## Exercise goal
Report, as a bare number, how many lines in the data contain "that".

-- Opening Marker --

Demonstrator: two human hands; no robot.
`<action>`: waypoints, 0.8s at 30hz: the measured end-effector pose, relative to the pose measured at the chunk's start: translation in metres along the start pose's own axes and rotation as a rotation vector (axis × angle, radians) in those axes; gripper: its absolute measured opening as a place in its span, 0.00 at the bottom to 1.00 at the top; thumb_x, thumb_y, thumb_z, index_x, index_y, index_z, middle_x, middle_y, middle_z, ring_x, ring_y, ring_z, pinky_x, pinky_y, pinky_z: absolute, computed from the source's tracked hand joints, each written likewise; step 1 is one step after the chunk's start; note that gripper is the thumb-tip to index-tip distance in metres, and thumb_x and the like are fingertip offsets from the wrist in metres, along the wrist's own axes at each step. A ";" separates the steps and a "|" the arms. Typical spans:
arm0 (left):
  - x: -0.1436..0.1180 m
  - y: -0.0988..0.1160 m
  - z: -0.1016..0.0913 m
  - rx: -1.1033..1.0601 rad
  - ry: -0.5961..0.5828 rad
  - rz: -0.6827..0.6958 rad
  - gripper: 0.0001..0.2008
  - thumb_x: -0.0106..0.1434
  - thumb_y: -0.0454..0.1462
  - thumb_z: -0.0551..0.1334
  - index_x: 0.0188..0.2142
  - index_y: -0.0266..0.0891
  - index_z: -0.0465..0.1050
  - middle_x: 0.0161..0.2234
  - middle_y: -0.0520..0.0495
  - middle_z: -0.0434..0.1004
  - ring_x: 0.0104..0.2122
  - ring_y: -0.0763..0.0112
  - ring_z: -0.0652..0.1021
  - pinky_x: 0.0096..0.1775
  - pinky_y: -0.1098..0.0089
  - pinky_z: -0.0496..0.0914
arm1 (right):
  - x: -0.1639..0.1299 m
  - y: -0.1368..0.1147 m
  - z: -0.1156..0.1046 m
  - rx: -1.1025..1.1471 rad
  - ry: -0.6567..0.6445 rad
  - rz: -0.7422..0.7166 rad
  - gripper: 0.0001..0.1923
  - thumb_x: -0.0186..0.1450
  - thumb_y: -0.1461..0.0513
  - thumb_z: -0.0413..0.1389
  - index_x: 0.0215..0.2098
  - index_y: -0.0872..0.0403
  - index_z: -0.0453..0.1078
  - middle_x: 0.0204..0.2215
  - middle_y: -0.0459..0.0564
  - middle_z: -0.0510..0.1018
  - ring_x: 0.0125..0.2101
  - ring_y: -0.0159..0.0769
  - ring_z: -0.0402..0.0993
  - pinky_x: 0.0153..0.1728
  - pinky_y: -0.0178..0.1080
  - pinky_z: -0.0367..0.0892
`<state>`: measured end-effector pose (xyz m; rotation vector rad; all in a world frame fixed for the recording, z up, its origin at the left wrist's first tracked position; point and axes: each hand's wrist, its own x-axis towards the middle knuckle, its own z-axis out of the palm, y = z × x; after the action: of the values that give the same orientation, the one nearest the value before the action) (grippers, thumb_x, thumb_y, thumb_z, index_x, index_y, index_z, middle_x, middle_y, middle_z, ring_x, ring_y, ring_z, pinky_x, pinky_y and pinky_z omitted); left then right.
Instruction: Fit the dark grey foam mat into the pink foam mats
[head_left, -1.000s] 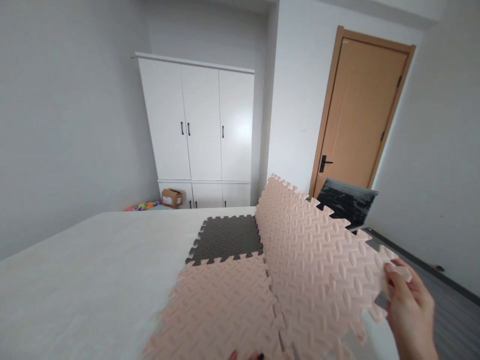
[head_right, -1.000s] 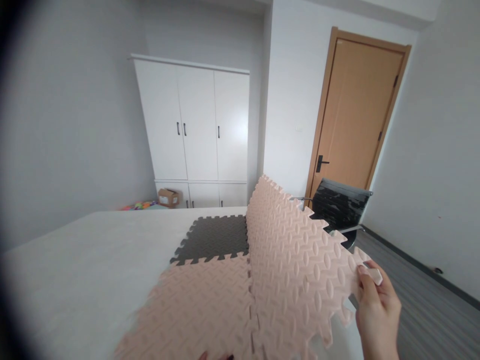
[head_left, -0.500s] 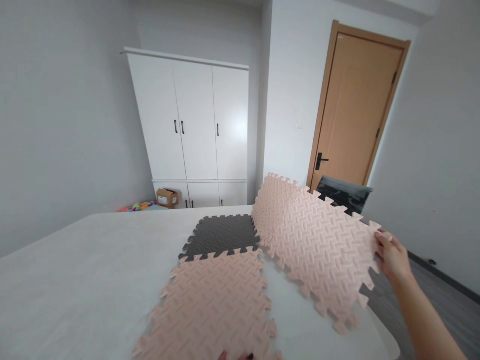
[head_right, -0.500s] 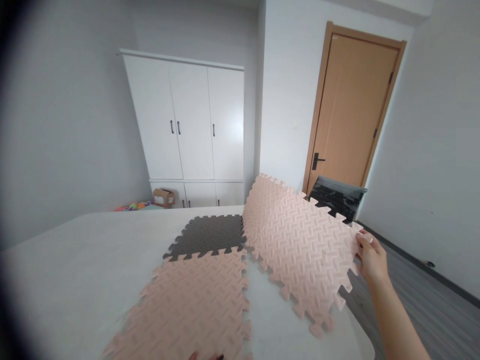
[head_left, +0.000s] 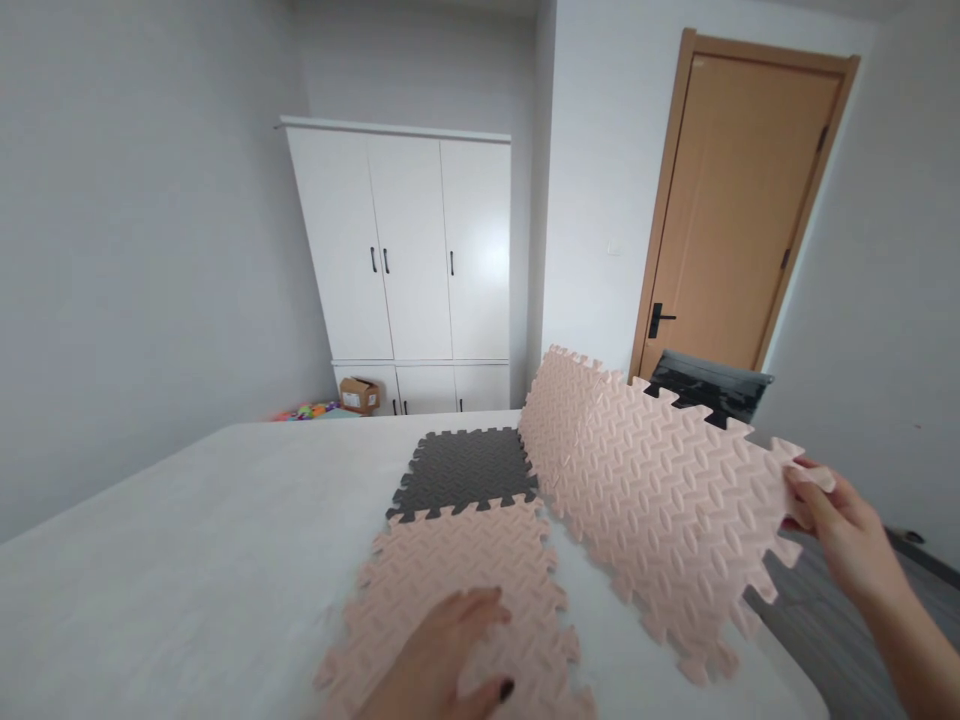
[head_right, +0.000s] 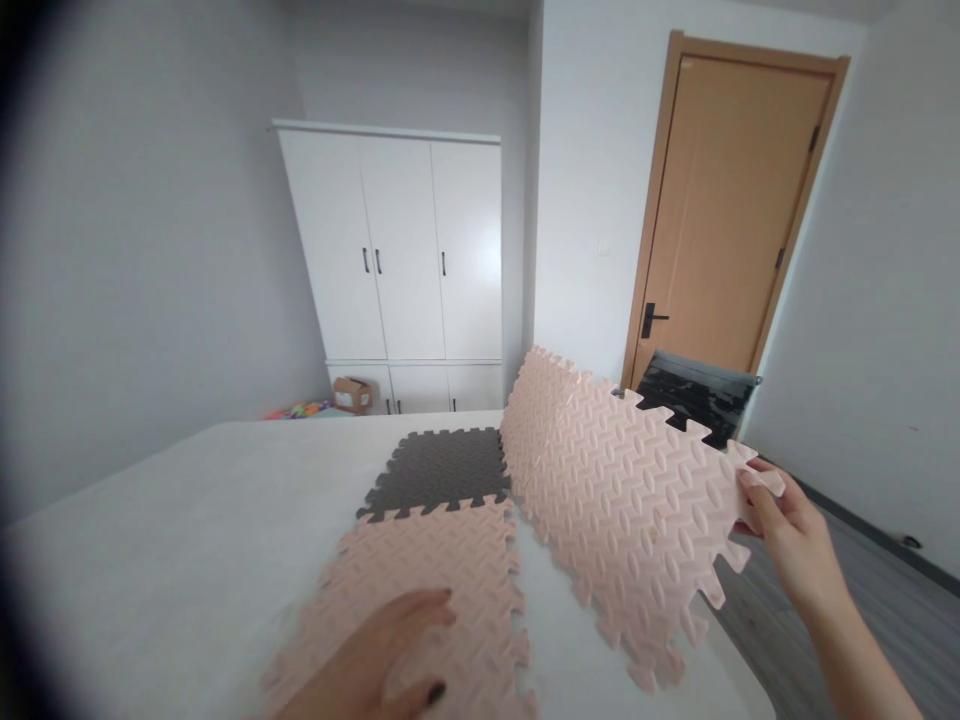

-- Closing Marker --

## Exercise output
2